韓国ドラマの「家族」的な規範を、「正しさ」として持ち得ていることによって、ベタな韓国ドラマにリアリティを感じえるのである。それがなければ、家族ぐるみの婚約者がいても、他の人を好きになれば、他の人のところへいけばいいじゃん!なにベタベタしてるの、かったるい。となる。

「正しさ」があり、その「正しさ」が環境との軋轢の中で、「狂気」として現れるときに、強烈なリアリティが生まれるのである。ここでいう「正しさ」とは、論理的なものではない。それは私が私であるという根底に根ざしたものであり、疑うことさえ知らないもの、それは論理以前のものであり、「神話」である。だからヨン様はリアリティであるが故に、新たな「神話」となりえたのである。
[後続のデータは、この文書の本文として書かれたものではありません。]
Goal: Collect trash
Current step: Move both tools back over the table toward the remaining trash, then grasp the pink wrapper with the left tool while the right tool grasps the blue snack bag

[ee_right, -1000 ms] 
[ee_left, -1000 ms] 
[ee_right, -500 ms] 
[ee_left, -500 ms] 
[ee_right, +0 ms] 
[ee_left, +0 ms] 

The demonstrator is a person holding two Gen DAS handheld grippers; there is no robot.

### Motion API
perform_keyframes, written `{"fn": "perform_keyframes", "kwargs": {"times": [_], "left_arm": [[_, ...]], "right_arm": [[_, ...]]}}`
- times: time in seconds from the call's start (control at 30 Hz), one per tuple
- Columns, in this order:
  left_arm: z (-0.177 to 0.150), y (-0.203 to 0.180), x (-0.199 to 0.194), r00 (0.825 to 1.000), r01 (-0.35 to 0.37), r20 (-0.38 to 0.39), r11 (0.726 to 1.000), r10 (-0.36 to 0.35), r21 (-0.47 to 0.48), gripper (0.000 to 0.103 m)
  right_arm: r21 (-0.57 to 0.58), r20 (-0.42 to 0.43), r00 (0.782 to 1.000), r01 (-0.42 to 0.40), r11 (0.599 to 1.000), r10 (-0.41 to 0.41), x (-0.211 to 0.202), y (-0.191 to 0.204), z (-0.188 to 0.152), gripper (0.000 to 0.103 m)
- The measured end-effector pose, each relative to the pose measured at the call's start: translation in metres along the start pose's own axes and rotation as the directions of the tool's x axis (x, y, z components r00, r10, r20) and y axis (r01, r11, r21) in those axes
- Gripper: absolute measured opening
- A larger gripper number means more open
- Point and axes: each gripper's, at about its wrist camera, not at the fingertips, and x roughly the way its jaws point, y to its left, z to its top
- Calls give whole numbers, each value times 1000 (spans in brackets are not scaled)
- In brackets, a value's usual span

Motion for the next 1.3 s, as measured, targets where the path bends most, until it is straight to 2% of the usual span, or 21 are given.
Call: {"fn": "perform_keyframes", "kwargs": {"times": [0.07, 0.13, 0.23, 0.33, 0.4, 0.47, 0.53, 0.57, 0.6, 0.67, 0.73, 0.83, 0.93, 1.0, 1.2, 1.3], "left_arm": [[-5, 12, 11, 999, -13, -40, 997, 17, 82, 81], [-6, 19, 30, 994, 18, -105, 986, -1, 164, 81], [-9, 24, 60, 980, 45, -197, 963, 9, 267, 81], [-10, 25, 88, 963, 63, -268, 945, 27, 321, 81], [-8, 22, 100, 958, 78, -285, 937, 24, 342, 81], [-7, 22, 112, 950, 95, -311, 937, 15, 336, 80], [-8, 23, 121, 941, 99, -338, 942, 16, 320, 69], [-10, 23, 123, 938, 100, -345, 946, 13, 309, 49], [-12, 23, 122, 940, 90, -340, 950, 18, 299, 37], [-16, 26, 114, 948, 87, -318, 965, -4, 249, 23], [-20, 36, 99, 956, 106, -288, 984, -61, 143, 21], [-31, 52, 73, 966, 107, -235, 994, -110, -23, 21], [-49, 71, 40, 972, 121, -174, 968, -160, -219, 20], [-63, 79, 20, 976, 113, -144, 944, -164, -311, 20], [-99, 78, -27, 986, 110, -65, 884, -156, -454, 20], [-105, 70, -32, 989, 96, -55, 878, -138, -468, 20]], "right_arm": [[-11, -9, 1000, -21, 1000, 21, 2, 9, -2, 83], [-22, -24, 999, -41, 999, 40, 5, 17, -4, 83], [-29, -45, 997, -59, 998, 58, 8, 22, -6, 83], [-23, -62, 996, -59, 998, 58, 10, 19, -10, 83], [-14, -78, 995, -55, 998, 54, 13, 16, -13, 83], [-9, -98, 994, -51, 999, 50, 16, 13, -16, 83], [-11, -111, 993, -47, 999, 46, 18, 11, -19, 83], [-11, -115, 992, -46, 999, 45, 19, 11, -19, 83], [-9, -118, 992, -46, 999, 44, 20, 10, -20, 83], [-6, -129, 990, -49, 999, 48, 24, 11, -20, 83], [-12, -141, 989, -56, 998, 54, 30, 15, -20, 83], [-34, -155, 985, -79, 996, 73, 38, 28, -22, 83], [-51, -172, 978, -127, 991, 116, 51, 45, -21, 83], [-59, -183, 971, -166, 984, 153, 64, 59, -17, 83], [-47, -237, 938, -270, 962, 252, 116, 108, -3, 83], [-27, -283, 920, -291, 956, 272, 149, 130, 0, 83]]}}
9月11日ニューヨークテロのリアリティはどこにあったか?ボクはビルの崩壊や、その後、多くの死傷者がでた事実ではなく、2台目の飛行機がつっこんだときに強烈なリアリティを感じだ。一台目も衝撃であったが、それは事故かもしれない、テロかもしれない。しかし見た目には、死傷者もでているかもしれないが、TV画面にはそれほどの惨事にみえなかった。しかし2台目の飛行機はつっこんではいけなかった。2台目の飛行機には、 ブルース・ウィリスが乗り込んでいて、寸前のところで、回避すべきところに「正しさ」があったのである。その正しさが破れられ、狂気が現れたときに、リアリティが現れたのである。そして「神話」となったのである。



リアリティは、「他者」とのコミュニケーションによって勝ち取るが、現代では、「他者」は必ず現前していない。多くにおいてマスメディアの向こうの他者である。すなわち私たちはそれぞれの「リアル」をもってはいるが、ここでは共主観的な「リアル」大きな物語を共有しあうことが難しくなっている。だから共主観的リアルを捏造するドラマは、多くの人へリアリティの緊張感を与えることがむずかしくなっている。

リアルが多様化し、他者の「リアル」を感じられない。そこでは他者の死にさえ、リアルをもてなくなっているとも言えない。はたして、多様化されたリアルは、リアルだろうか?